# Freemasons’ Civil-Rights Violation in Italy



## My Freemasonry (Mar 4, 2017)

This comes from a Feedback comment to the website. While impossible to verify the veracity of the details, I re-post this with the intent of designating information. The news of this comes as my own concerns have begun to stir as threads of Nationalism have started to be insidiously woven into the American fabric. For those who question this need only look at the brief examples of Freemasons under nationalistic _(read fascist)_ governments.

The following comes from _Libero Muratore_, who starts, “Please help us spread this:”

*Freemasons’ Civil-Rights violation in Italy*







A serious discrimination of Freemasons belonging to the four main Italian Masonic Organization is taking place in these hours.

The Italian Parliamentary Committee on Organized Crime (Commissione Parliamentary Antimafia) has seized the lists of all Freemasons belonging namely to the Grande Oriente d’Italia , Gran Loggia d’Italia degli ALAM, Gran Loggia Regolare d’Italia and Serenissima Gran Loggia d’Italia, in the regions of Sicily and Calabria. These lists include _*over 4000 names and personal data*_. The Parliamentary Committee justified this act on the basis of the presence of a high concentration of Freemasons in the two regions of Italy with the highest rate of organized crime.

Italian magistrates and investigators have been enquiring on the connections between criminal organizations such as Sicilian mafia and ‘ndrangheta of Calabria with businessmen, civil-servants and local politicians who in some cases are also Freemasons. During these investigations magistrates have obtained the names of the Freemasons connected with the criminal organizations both through voluntary collaboration of the Masonic organizations involved or through issuing search warrants for their headquarters.

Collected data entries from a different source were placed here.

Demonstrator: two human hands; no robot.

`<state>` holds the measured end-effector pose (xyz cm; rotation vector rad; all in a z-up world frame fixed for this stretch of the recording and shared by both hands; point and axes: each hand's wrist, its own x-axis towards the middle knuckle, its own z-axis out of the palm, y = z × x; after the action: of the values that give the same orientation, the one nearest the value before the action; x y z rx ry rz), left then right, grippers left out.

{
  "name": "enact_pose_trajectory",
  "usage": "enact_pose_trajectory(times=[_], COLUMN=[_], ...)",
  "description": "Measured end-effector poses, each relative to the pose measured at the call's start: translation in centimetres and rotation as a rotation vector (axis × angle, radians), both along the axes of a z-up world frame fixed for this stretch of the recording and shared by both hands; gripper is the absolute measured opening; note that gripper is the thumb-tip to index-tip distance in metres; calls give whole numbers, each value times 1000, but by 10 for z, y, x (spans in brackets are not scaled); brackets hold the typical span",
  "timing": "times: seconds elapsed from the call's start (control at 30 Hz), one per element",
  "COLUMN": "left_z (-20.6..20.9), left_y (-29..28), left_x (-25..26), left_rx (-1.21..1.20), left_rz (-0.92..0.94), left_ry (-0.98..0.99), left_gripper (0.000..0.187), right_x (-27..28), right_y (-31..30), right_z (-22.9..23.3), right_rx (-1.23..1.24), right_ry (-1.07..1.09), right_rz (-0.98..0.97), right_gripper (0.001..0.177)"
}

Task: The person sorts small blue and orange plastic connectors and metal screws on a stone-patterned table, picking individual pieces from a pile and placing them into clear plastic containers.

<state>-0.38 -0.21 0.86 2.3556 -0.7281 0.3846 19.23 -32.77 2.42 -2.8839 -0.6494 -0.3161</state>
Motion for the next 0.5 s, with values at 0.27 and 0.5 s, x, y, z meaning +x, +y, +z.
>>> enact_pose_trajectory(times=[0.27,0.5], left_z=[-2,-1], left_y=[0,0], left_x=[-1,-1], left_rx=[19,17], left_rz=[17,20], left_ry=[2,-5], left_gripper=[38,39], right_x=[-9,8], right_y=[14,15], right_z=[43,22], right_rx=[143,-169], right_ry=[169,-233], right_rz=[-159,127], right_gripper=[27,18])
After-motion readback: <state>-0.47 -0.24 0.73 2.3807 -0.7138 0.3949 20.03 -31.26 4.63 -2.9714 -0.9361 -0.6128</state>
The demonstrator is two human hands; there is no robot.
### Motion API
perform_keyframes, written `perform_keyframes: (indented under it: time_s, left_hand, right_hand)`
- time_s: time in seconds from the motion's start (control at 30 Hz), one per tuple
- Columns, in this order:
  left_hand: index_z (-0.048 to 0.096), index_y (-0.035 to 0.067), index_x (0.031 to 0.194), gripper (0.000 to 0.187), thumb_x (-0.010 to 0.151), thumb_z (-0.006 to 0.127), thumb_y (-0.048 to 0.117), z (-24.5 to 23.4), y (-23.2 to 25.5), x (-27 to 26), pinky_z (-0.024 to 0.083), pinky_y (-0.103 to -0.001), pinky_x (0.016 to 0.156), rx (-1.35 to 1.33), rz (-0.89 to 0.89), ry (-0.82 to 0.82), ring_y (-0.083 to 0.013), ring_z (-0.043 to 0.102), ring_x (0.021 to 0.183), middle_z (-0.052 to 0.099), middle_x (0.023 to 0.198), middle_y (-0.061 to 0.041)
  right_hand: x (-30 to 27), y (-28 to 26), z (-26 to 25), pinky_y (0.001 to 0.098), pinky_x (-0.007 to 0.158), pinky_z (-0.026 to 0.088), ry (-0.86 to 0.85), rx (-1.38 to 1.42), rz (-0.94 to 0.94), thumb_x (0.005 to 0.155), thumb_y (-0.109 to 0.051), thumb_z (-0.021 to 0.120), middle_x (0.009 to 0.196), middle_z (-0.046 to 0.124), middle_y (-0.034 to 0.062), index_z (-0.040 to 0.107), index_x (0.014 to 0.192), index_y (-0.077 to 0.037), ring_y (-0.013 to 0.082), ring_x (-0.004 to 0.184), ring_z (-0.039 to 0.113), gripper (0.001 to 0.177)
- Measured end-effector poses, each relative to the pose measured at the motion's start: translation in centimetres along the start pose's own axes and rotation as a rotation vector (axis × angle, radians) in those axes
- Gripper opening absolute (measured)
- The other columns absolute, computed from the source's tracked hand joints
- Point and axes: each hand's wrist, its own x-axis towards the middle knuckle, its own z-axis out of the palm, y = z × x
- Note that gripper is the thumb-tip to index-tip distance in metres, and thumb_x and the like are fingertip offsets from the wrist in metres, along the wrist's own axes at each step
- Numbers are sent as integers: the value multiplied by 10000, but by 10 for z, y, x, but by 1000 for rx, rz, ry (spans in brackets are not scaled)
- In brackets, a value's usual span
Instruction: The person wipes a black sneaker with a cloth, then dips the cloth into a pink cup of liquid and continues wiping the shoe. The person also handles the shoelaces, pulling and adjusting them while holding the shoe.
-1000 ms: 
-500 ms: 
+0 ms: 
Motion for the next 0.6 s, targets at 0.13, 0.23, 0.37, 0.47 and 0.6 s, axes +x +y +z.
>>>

Investigations were limited to the member of Masonic organizations closely related to the people charged with connection with organized crime. But in these days the Parliamentary Committee on Organized Crime led by On. Rosy Bindi (Democratic Party – formerly member of the defunct Christian Democratic Party ) has unanimously taken on a new and unprecedented road to what they call the truth. During hearings in front of the Parliamentary Committee, the Grand Masters of the above mentioned four major Masonic organization of Italy (out of a total of over one hundred smaller Masonic groups) were asked to produce the lists of all the Freemasons in Sicily and Calabria, in spite of the strict laws on privacy. At their denial to comply the Committee issued on March 1, 2017, a search warrant for their headquarters and the lists were finally seized. The Committee strategy, although On. Bindi declared that the names of Freemasons will be kept secret and not handed over to the press, seems to consist in an indiscriminate and utterly general investigation of Freemasons in order to file preventively whoever is in a position to commit any possible illicit act or abuse of power.

Moreover various members of this Committee, specifically Sen. Davide Mattiello (Democratic Party) and On. Claudio Fava ( independent left-wing Member of the Parliament) are submitting to the Parliament different draft laws aimed to limit the rights of Freemason, stating incompatibility between Masonic Brotherhoods and almost any job in the Italian Public Administration, from the army and law enforcement to civil-servants and university professors and researchers.

At the same time one of the leading Italian magazines, _l’Espresso_ from Feb. 10, 2017_ – Aboliamo la Massoneria_, has recently published a long article invoking a total ban on Freemasonry and a close control on service clubs such as Lions International, Rotary Club and Kiwanis, all accused to be in some way connected to Freemasonry.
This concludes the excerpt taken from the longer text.